Data literacy – a collection of lessons
When it comes to data literacy, we’ve been keeping our ears to the ground during the last couple of months – attending webinars, reading blog posts, following experts on Twitter, and so on. And, while we are nowhere near finished learning, we feel like we have a sufficient collection of tidbits to share with you. So, without further ado, here are some of the lessons we have picked up on our crusades.
Unsure of what data literacy is? No worries. Click here to head over to our guide that will tell you all about it.
The need to restructure and adapt your organization
Largely sourced from Jennifer Belissent’s segment during the Qlik webinar titled “Using Data Literacy to Build an Insights-Driven Culture“, let’s begin this digest with the notion of restructuring your organization to encourage a data literate environment. This stems from the fact that organizations have traditionally been overwhelmingly focused on collecting and storing large amounts of data, often forgetting that it’s the next step that is the most valuable – deriving insight. So, as Jennifer highlights, it is crucial that organizations reshuffle in order to facilitate an insight-driven culture.
While there are a number of ways to do this, employing a new type of data leadership – one that realizes the value of data innovation – is a good place to start.
Staying inquisitive is key
Next up, we’d like to touch on an idea derived from Jordan Morrow’s recent Qlik blog post – “Ask the Right Questions“. While we highly recommend heading over to the actual article itself, let’s summarize. In his piece, Jordan emphasizes the importance of staying inquisitive – never letting one answer be the end of your search for more. He writes,
“we need to ensure that after we find some answers, we iterate, formulate new questions, and continue on the journey of being data driven organizations”
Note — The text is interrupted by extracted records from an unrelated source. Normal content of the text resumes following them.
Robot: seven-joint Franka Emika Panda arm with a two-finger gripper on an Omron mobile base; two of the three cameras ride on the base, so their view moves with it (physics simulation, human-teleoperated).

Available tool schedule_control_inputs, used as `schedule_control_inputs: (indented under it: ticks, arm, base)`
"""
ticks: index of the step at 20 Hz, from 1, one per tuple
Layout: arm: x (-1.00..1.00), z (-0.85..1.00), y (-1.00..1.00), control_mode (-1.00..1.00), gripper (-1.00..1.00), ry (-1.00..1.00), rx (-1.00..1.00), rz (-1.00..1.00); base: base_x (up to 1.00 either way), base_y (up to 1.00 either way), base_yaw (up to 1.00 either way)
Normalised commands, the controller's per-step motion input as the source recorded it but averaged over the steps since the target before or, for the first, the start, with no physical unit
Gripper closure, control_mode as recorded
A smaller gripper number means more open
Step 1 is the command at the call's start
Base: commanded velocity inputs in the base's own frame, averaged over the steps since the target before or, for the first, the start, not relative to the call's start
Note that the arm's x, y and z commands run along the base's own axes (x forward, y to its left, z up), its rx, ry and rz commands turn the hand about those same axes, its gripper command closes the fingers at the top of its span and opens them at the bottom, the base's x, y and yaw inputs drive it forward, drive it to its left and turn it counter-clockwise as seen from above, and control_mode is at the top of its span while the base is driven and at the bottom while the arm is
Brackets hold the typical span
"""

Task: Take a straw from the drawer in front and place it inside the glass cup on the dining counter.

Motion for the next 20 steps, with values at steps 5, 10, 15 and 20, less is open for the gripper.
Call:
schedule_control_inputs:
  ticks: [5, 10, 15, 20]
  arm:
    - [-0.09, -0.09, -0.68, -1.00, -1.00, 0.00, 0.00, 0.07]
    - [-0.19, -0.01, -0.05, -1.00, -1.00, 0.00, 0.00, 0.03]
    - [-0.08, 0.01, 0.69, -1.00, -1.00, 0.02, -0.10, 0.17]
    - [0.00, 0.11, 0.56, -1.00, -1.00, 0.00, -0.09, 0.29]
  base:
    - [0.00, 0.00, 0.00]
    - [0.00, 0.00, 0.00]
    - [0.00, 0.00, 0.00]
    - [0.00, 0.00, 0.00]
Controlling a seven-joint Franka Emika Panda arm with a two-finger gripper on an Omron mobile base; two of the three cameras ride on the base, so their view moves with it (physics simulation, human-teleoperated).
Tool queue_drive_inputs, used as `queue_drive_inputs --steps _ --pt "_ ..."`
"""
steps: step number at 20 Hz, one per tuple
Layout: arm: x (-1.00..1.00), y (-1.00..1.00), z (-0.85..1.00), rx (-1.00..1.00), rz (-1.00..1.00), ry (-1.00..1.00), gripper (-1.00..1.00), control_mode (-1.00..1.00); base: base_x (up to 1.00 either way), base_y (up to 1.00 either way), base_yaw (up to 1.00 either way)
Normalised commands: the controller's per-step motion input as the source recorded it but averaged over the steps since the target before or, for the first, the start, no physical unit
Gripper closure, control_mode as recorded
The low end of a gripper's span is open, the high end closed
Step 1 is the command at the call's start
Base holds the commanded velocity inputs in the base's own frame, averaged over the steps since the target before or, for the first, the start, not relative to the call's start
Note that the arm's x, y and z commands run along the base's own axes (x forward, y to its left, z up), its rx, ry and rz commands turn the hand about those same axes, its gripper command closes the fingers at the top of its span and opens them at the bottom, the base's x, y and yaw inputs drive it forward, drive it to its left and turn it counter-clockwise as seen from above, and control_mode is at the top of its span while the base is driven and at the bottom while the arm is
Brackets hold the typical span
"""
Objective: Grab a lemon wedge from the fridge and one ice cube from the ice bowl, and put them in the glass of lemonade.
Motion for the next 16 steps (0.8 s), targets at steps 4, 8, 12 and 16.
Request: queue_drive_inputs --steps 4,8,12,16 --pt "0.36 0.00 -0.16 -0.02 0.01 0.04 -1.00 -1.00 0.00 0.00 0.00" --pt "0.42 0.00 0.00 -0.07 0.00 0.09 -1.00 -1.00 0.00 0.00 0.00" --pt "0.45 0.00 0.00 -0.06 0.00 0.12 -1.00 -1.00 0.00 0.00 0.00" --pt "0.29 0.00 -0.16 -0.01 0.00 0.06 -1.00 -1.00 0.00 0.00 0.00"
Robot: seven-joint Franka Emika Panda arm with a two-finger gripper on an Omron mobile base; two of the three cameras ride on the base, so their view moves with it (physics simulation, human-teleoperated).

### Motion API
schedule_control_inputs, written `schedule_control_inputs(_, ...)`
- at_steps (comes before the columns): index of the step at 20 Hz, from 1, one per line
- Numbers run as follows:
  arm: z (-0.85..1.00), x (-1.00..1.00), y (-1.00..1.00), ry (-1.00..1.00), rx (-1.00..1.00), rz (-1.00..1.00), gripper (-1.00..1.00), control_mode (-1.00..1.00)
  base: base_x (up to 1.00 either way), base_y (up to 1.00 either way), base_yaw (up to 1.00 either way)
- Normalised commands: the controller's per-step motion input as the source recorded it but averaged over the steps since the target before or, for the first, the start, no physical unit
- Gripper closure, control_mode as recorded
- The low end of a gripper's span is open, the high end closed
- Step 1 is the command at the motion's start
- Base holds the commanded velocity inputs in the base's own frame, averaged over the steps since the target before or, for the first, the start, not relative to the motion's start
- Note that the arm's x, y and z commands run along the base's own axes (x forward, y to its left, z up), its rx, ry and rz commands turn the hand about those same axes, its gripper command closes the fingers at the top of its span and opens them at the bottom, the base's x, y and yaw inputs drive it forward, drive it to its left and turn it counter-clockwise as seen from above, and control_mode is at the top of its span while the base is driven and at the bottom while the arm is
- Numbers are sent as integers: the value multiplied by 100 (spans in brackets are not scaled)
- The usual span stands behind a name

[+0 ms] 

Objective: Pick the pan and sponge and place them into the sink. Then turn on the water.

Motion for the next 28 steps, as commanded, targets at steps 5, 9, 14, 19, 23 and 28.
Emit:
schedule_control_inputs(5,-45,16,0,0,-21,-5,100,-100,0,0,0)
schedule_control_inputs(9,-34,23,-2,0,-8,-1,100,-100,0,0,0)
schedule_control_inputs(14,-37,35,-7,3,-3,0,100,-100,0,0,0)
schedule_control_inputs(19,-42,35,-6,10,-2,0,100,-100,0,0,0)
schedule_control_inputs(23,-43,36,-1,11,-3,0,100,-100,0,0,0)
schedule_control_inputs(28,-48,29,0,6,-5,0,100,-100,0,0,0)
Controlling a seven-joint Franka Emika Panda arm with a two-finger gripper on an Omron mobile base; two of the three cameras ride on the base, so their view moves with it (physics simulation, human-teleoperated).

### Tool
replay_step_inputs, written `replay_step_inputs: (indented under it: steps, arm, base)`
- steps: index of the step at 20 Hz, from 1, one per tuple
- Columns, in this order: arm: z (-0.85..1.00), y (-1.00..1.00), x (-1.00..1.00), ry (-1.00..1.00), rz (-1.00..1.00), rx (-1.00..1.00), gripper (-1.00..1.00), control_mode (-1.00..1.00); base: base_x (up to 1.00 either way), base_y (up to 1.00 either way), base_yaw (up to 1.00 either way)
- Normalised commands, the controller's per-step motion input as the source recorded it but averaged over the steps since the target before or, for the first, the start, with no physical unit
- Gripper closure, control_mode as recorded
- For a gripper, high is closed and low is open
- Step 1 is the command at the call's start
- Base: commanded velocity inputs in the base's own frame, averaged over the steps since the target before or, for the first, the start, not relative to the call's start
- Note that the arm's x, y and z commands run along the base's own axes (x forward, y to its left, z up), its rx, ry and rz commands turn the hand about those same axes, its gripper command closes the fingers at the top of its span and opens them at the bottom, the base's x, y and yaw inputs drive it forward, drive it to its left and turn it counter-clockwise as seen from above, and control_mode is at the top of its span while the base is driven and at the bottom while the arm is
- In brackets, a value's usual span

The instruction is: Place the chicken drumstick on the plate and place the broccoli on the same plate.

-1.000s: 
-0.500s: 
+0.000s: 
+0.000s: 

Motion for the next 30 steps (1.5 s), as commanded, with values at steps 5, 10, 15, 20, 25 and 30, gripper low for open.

This transitions nicely into the concept of data skepticism (also taken from Jordan), i.e. arguing with and challenging data. This, too, is a central part of data literacy.
Data literacy + data quality = data trust
Another lesson that we would like to bring up is the above-mentioned equation. To spell it out, this suggests that data trust does not only come from a high level of data quality but, rather, needs to be combined with literacy in order to properly constitute trust. This, again, is an idea expressed by Jennifer Belissent, and we think it’s brilliant. Because, plain and simple, how can you trust something that you don’t understand?
There are different degrees of literacy
Finally, and in some ways most importantly, we want to remind you, as Jordan reminded us, that there are different degrees of data literacy. For example, a data scientist needs to be substantially more data literate than, say, a copywriter. But that doesn’t mean that a copywriter can’t be data literate too. What it means, rather, is that literacy is defined by your ability to read, work with, analyze, and argue with data on a level that is applicable to your job and your assignments.
So, when you hear people highlight the importance of data literacy, it is important to remember that this means different things to different people. In short, don’t let the knowledge of others intimidate you. Data literacy really doesn’t have to be that hard.